Cette question est l’illustration même des faux débats qui nuisent à la résolution des vrais problèmes. Il suffit de rappeler quelques comparaisons pour le comprendre.

Les propositions de l’Association des Régions de France sur le nombre et la taille de régions :

> à propos du nombre des régions : dans toute l’Union Européenne on retrouve une organisation similaire faite autour de régions, de départements et de communes, quelles que soient leurs appellations. La France n’est donc pas une exception avec son modèle d’organisation.

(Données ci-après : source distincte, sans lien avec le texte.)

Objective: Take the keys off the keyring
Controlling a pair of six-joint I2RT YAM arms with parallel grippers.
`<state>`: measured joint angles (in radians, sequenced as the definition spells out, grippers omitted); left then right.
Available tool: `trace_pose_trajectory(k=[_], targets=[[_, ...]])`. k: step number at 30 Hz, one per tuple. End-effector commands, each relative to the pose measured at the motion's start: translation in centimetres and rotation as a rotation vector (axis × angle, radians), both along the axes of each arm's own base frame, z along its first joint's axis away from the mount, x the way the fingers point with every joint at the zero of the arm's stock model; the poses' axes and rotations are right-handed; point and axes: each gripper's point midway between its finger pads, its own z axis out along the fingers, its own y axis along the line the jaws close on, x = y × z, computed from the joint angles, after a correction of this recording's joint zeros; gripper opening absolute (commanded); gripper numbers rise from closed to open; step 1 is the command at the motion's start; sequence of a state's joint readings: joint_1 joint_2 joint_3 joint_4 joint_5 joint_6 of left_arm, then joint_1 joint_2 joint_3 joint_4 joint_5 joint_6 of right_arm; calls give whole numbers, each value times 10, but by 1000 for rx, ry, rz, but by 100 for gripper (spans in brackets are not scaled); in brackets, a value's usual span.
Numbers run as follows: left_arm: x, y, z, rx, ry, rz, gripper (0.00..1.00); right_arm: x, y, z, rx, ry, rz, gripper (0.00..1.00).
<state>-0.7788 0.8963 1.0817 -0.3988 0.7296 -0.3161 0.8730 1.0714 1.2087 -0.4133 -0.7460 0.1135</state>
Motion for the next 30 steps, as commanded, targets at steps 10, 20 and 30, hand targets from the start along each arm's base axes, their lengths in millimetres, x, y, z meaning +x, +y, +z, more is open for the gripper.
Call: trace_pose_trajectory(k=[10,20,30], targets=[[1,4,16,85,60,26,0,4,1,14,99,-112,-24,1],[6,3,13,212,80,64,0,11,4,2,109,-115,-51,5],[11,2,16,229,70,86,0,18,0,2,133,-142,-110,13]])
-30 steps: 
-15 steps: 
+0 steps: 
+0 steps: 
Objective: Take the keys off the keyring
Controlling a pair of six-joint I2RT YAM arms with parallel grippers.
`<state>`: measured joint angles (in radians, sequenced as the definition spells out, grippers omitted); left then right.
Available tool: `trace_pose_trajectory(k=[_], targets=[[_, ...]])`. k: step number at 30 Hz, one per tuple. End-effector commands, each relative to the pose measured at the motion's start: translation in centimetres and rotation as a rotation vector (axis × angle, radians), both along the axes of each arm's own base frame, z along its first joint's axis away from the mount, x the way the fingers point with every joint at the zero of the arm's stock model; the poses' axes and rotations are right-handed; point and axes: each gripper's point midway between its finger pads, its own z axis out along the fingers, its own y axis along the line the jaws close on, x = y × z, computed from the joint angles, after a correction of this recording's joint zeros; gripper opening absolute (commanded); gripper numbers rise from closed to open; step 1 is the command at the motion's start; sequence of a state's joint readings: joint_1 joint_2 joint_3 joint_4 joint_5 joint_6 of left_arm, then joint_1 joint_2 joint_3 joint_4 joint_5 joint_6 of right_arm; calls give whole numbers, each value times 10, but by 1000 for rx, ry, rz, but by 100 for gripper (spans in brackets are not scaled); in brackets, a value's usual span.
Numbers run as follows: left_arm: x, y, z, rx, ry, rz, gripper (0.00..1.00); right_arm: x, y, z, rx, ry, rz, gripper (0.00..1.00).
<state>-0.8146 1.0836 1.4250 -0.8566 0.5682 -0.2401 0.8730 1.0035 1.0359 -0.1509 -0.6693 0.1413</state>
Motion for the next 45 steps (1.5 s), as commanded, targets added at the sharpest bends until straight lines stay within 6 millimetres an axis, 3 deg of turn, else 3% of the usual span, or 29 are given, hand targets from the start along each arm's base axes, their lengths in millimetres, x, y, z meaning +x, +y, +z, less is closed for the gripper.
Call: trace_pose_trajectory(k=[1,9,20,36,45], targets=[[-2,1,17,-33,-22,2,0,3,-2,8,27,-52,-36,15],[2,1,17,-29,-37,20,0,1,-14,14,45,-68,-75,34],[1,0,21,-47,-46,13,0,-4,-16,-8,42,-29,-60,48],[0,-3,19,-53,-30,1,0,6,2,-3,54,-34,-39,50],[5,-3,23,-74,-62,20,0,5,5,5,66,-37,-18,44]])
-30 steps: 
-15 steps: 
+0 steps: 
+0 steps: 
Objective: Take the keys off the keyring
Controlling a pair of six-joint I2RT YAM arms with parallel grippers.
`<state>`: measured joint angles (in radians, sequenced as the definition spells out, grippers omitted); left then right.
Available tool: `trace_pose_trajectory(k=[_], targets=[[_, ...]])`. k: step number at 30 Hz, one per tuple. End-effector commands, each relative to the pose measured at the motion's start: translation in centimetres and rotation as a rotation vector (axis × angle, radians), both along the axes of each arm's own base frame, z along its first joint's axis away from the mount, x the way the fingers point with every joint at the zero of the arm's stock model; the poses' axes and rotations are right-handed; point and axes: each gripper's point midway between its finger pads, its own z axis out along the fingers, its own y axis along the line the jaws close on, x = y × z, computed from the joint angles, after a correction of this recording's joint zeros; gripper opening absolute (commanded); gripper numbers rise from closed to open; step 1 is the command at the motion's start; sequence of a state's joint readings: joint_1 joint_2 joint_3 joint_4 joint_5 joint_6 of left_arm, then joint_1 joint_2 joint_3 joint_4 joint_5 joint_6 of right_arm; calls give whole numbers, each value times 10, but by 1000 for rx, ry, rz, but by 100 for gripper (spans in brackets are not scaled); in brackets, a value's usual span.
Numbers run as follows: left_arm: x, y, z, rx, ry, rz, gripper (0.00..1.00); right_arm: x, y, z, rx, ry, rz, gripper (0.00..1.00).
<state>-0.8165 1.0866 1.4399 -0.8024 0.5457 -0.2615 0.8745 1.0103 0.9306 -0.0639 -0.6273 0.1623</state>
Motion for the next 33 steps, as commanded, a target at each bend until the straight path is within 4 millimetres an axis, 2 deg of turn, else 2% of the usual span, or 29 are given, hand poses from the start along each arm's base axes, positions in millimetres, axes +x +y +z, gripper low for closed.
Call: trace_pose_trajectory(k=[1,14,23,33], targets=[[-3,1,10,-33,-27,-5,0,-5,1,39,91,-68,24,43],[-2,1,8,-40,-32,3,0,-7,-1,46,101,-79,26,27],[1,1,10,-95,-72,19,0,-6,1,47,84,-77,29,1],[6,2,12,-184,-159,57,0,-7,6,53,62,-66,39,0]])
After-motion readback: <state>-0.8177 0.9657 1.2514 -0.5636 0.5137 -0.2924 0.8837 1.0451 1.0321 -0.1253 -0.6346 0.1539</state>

Si la fusion de régions ou de départements devait être évoquée, notre position est de l’envisager uniquement au cas par cas et non selon une approche systématique, et surtout sur la base du volontariat des collectivités locales qui se porteraient candidates à des rapprochements, et en assumeraient elles-mêmes la mise en œuvre.

> à propos de la taille des régions : l’argument de l‘éclatement ne tient pas non plus au regard de quelques comparaisons internationales. Rappelons en effet que :
  • 10 pays européens, ainsi que la Suisse, ont moins d’habitants que la région Rhône-Alpes ; avec ses 6 millions d’habitants, celle-ci dépasse la population moyenne des structures équivalentes chez nos voisins (5 millions d’habitants pour les Länder allemands, 3 millions pour les régions italiennes, 2.6 millions pour les communautés autonomes espagnoles)
  • La région Bretagne compte davantage d’habitants que l’Etat du Nevada
  • Le Mississipi a autant d’habitants que les régions Aquitaine ou Pays-de-Loire
  • Le Land de Hambourg est plus petit que les deux régions normandes réunies, mais son budget en est 6 fois supérieur.

La priorité de la réforme n’est pas celle du nombre ou de la taille des régions : c’est celle de la clarification des compétences et des moyens qui lui correspondent.